It has become a national pastime to engage in uncharitable ruination, smug hyperbole, and sneering syllogism, all at a magnitude that to me suggests more than the sweeping of details under the rug, but the sweeping of a plateau in advance and the fetishism of Armageddon. In hindsight, I owe Socrates an apology: tThe American’s enamoration with binary slander while sitting under Damoclesian swords — this is not the offspring, but more the miscarriage of that philosopher’s critical style, which was consistently preoccupied with truth, closely followed by mutual learning. A better, albeit still classical heritage for this behavior would be the insanity of hoplite warfare, of citizenry marching off with the fervid acceptance of total war. That zeal for conflict has been immortalized in Western military doctrine: Eisenhower once remarked, “Every ground commander seeks the battle of annihilation.”

Certainly, the ground commanders at the vanguard of America’s culture wars seem fond of annihilation, and to the point of parody. Even in apparent peacetime, their rhetoric is high-stakes. It is meant for times of insurrection (against some monolithic, sexist, and racist Big Bigot) or suppression (of some Soros-funded Marxist contagion, as awkward as that arrangement sounds). “Social justice warrior,” “feminazi,” and “Nazi,” not to mention the salient usage of “movement,” “crusade,” and “resistance”: This is not the lexicon of bookworms, but the pronouncements of a self-appointed angel on the massively negative-sum set piece of Tel Megiddo.  

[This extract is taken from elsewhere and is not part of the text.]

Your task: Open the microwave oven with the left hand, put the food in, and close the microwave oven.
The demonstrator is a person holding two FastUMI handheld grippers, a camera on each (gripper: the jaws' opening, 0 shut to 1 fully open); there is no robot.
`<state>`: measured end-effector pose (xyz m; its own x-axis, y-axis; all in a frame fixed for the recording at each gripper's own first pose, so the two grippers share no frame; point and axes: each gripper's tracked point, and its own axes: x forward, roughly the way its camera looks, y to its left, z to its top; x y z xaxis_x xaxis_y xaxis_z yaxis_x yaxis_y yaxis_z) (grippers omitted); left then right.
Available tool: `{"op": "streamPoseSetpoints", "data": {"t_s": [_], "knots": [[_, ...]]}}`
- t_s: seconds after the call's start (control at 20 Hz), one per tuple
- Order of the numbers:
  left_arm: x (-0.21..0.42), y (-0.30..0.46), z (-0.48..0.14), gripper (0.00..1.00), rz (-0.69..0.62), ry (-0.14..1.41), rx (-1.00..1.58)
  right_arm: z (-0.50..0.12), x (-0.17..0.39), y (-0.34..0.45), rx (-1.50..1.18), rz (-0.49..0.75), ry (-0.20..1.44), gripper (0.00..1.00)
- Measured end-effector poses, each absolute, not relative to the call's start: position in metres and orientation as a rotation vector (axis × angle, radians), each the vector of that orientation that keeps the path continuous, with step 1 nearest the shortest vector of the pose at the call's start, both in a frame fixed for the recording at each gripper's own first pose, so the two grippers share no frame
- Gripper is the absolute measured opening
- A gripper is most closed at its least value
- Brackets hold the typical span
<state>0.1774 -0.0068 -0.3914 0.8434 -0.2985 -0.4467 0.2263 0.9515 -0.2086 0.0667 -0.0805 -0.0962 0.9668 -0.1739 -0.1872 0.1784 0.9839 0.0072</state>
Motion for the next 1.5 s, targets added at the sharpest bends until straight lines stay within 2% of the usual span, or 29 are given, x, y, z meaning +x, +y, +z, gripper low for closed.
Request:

The de-escalation of these affairs cannot be solely achieved by technical optimism, the kind of look-at-the-graph-we’re-not-so-badly-off economics that is likely to be perceived as a trivialization of issues dear to the combatants, or at least perceived as the statistics of a contrarian more bent on contrarianism than sincerity. And while it is tempting to bemoan the Facebook masses, itching to rage at the shibboleth of a factional meme, the door has already closed on that one, if you are tempted to their disenfranchisement. Say hello to the age of the common man’s divine right. It is here to stay, and it is better than the divine right of kings.

But tenuously. The irony of mere citizens who have turned dreamers of a better world, is that, by virtue of curating those dreams, they cannot help but become the Curator, the Guardian, and the Authority vested with the right to destroy just as much as to create. For many Americans, this irony has bred that tiresome leftist messianism so committed to the inexorable raising of stakes, and to the vaporization of the Big Bigot, even at the cost of Armageddon, for the sake of Ideal America. For all their militancy, they never seem to have read Sun Tzu nor have heeded his warning against the total encirclement of a desperate foe. That its relentlessness has gifted its opponents a fabled Last Stand will frustrate the left well into the next decade.

Not that they are the only ones culpable for self-insistence. Returning to “Republic,” the nubility of Socrates’ ideal state — his pet state — was what seduced him to prescribe it the zealous boundaries that have historically inspired so many comparisons to totalitarianism. The same genius that precedes Smithian and Ricardian insights in suggesting division of labor and specialization of workers also seems to precede Goebbels: Socrates prohibits his Guardian class from reading certain sentimental Homeric passages and from listening to certain idyllic musical scales, for fear that they will corrupt them and lead to the demise of his paradise. In a rather fundamental way, at least among visionaries, it seems that control and construction are two sides of the same coin. One wonders the geometric feasibility of retaining one over the other.  

I was once asked why I decided to come to America. My brusque response was that America will still be remembered in 1000 years. This was uncharitable, because implicit in that smug view was the suggestion that my fellow countrymen are going about their Japanese lives, paying their Japanese taxes, and raising their Japanese families in a state of ironic sarcasm. But, I do think that there is an undeniable firebrand vision within the American citizenry, and sometimes I think it makes my country seem to be an island of prevaricators and equivocators in contrast. So while I am appalled at the name-calling, the aggression, and the righteousness, and I have my reservations about treating pithy poems as charters of national policy, I cannot help but admire that soul who sees a military objective in the Statue of Liberty. I call for only the sophistication, not the tempering of this ferocity — the ferocity that is just as component in vision as it has lately been in condemnation, and which must remain terminal if the American republic is to be remembered in the far future.